Entries provided START

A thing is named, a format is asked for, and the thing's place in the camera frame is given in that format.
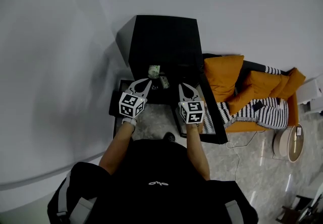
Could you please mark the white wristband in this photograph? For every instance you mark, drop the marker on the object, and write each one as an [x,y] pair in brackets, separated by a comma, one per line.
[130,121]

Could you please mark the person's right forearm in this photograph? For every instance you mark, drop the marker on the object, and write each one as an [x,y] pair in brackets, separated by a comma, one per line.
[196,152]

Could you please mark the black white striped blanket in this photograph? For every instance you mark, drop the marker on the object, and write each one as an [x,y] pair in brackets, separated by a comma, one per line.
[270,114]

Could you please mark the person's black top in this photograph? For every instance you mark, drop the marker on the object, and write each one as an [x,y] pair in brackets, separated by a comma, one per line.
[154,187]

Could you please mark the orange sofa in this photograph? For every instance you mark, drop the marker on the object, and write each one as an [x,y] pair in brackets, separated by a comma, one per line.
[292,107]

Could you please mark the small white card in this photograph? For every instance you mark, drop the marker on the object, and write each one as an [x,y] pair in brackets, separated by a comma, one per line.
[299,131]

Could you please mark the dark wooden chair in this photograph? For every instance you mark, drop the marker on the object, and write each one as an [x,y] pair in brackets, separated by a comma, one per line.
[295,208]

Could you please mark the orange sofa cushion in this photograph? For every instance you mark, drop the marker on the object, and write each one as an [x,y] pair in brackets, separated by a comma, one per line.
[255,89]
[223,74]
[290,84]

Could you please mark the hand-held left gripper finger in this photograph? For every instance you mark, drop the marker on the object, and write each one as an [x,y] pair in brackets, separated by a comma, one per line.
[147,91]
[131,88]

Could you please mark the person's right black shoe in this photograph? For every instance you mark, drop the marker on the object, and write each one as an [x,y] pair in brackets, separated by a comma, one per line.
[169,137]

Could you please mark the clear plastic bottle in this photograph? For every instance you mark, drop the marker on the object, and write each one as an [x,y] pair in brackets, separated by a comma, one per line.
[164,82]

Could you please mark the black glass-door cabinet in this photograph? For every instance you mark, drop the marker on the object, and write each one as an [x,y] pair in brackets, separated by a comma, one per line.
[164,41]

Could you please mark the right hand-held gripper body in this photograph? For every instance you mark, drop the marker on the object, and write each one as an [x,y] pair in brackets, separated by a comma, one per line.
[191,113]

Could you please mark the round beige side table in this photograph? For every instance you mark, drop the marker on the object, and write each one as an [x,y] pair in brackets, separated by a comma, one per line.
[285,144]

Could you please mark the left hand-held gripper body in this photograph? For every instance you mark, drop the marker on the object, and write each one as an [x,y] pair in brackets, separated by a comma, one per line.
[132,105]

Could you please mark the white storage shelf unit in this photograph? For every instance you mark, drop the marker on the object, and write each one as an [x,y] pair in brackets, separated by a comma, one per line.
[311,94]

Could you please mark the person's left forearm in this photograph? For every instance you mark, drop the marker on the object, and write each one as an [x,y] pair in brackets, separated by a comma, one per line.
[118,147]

Entries provided END
Entries provided START

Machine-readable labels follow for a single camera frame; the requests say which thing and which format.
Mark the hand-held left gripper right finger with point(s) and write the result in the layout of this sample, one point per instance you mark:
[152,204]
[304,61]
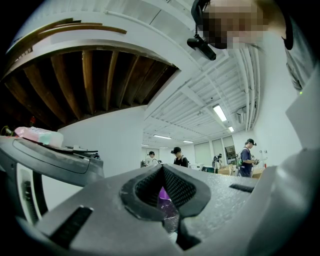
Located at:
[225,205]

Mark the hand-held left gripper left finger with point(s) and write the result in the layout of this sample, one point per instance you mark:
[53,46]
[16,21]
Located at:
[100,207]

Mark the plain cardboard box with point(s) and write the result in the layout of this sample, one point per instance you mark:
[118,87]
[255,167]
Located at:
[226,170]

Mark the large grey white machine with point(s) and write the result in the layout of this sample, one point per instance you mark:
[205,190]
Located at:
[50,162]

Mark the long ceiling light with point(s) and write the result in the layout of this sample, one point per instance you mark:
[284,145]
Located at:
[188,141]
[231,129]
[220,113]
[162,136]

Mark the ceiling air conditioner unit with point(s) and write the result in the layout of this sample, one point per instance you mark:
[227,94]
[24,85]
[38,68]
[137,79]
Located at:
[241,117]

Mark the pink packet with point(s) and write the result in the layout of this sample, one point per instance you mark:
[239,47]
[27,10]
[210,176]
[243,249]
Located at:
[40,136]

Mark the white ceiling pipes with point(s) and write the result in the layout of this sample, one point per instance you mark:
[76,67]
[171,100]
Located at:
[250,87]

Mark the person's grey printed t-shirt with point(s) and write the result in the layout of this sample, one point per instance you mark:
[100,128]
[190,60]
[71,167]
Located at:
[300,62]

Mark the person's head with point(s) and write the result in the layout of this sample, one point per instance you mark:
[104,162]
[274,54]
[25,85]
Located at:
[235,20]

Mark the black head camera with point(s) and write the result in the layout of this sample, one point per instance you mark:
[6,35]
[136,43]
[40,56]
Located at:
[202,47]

Entries provided END

* **To do**:
Copy out every line of the data that includes "grey".

* **Answer to the exercise**:
Mark the large grey white machine with point(s) and write the result in the layout of this sample, one point per instance you mark:
Mark the person's grey printed t-shirt with point(s) and write the result in the layout of this sample, one point per instance you mark:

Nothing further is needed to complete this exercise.